» SOURCE DATA
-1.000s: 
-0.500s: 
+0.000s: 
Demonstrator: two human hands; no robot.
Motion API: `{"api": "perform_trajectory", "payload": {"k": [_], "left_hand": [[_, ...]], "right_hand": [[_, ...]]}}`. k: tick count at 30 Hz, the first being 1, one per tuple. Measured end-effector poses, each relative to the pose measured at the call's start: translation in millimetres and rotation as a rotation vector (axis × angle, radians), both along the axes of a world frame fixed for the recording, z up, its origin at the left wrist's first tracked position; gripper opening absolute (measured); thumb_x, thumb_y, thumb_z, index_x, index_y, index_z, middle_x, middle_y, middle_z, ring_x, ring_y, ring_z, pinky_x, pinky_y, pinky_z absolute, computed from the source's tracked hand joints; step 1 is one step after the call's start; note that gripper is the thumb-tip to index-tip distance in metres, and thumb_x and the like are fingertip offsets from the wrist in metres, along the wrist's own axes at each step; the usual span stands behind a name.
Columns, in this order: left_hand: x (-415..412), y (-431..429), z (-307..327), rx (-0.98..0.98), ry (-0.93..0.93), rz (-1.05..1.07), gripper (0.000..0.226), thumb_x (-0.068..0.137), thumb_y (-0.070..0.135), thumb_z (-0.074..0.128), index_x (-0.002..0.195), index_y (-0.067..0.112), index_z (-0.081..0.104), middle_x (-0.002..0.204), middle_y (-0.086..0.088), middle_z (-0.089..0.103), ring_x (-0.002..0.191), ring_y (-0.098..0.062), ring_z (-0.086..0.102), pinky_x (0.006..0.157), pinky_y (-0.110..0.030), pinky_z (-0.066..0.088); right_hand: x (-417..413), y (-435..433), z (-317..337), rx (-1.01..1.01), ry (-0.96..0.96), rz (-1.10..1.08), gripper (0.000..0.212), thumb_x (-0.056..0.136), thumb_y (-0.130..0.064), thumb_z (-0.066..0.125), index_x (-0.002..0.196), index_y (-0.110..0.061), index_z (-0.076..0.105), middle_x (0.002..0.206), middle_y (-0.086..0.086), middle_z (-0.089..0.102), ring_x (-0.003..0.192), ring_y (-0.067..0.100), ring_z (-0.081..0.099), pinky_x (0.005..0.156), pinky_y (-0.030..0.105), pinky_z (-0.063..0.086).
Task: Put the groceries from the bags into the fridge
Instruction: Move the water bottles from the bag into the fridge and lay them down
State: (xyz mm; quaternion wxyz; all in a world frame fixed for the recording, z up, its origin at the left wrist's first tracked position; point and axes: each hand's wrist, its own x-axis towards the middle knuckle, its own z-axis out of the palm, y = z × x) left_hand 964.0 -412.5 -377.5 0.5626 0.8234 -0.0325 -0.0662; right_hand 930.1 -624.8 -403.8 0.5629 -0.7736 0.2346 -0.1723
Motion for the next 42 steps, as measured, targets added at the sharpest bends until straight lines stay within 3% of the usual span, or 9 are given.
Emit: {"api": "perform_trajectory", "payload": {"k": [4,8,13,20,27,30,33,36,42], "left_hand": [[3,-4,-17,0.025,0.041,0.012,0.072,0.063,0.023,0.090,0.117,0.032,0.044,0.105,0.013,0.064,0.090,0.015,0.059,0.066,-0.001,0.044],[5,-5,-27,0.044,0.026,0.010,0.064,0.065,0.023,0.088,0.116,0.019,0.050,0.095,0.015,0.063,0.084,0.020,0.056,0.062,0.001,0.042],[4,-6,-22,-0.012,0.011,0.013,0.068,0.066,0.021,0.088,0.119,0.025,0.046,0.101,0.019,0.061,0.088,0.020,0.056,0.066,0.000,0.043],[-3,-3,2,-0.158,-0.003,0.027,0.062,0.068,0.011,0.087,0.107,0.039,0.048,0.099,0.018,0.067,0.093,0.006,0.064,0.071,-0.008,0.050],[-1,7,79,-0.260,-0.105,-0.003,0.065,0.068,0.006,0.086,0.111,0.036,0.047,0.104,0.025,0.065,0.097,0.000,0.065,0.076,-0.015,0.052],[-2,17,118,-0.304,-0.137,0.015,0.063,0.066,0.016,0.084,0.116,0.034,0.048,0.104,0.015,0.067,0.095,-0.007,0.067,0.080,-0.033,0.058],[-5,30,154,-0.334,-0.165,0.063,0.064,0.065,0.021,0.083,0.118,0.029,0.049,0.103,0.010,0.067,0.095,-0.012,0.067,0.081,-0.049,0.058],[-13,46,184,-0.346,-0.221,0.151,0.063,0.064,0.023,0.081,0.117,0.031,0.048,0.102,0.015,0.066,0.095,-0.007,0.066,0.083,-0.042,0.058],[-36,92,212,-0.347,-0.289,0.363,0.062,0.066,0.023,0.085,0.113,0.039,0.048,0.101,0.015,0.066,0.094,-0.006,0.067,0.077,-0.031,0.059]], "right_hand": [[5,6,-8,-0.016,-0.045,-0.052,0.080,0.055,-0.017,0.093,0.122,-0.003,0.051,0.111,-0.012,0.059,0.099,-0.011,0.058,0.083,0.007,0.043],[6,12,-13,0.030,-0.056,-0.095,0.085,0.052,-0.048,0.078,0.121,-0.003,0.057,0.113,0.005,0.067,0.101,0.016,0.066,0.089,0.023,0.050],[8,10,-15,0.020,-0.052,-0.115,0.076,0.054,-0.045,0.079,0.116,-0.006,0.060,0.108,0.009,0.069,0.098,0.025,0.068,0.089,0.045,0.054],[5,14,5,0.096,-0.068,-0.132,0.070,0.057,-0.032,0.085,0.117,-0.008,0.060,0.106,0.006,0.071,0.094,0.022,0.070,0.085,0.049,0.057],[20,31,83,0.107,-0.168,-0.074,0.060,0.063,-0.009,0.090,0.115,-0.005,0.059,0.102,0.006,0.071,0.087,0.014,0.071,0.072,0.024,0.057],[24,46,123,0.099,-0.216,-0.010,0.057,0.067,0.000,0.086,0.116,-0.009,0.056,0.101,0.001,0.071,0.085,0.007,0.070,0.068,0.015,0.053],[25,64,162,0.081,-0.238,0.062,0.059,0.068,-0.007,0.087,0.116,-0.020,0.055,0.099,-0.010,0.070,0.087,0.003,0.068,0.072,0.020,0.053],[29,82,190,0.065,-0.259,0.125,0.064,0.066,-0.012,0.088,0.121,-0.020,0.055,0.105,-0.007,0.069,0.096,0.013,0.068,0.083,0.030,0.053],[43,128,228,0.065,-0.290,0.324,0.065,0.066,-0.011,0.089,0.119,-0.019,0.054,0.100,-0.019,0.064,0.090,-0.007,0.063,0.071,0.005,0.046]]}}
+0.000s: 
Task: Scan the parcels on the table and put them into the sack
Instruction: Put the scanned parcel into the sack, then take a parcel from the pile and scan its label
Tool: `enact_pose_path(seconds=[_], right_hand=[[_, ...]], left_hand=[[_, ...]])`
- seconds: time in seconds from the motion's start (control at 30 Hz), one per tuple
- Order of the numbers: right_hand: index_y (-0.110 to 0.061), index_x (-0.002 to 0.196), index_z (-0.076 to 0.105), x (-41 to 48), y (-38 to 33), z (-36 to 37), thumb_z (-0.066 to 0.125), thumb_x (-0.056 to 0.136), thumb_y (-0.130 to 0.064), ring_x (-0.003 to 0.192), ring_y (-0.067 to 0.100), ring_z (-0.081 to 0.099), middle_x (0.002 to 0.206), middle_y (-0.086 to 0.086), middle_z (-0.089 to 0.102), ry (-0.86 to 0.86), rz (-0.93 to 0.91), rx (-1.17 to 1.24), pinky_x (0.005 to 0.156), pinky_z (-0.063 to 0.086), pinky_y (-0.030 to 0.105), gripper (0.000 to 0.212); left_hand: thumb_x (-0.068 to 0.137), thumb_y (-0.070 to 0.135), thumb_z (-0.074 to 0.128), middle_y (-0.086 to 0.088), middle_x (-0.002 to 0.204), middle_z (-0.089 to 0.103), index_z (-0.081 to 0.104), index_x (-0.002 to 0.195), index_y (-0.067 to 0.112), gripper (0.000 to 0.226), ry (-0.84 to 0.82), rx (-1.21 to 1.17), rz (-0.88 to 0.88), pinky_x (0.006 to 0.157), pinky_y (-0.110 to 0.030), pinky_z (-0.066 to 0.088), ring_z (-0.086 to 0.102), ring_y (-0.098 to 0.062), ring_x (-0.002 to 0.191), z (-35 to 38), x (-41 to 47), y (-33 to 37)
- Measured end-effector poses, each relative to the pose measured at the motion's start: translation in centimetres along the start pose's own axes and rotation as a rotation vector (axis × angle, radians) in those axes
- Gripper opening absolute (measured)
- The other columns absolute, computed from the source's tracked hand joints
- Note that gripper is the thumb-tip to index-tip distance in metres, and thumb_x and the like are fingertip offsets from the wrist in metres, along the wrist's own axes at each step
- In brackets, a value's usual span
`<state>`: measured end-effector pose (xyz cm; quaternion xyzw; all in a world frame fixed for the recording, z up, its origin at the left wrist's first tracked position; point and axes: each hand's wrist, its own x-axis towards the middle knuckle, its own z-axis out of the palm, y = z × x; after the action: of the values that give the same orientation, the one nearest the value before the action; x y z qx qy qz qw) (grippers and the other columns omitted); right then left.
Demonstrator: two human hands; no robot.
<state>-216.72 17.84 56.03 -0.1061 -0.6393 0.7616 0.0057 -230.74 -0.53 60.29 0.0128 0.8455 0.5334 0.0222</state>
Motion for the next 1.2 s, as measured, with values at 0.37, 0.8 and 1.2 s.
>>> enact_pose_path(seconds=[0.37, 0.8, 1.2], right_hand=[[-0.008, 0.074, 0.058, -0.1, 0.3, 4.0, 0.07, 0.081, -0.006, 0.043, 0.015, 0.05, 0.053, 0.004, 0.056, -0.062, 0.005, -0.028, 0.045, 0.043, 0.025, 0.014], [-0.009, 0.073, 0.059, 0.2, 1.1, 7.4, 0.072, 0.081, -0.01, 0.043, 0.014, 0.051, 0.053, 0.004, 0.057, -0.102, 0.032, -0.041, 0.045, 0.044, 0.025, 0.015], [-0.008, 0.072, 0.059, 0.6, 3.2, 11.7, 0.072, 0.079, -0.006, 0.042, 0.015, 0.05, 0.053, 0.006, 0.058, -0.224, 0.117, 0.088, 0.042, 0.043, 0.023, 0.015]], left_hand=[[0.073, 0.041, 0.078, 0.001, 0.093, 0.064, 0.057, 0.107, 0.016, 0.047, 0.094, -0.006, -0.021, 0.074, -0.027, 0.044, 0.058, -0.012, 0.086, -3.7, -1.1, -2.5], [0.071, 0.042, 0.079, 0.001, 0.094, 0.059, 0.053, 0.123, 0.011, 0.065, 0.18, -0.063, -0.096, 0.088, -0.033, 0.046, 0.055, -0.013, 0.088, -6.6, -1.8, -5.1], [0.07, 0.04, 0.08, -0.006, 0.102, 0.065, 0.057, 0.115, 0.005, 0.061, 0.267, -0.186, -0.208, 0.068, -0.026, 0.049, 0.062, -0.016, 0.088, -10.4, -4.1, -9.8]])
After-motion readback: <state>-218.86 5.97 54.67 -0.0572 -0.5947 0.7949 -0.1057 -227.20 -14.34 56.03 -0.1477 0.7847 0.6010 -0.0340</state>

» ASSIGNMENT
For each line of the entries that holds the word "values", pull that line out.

» EXERCISE RESULT
`<state>`: measured end-effector pose (xyz cm; quaternion xyzw; all in a world frame fixed for the recording, z up, its origin at the left wrist's first tracked position; point and axes: each hand's wrist, its own x-axis towards the middle knuckle, its own z-axis out of the palm, y = z × x; after the action: of the values that give the same orientation, the one nearest the value before the action; x y z qx qy qz qw) (grippers and the other columns omitted); right then left.
Motion for the next 1.2 s, as measured, with values at 0.37, 0.8 and 1.2 s.

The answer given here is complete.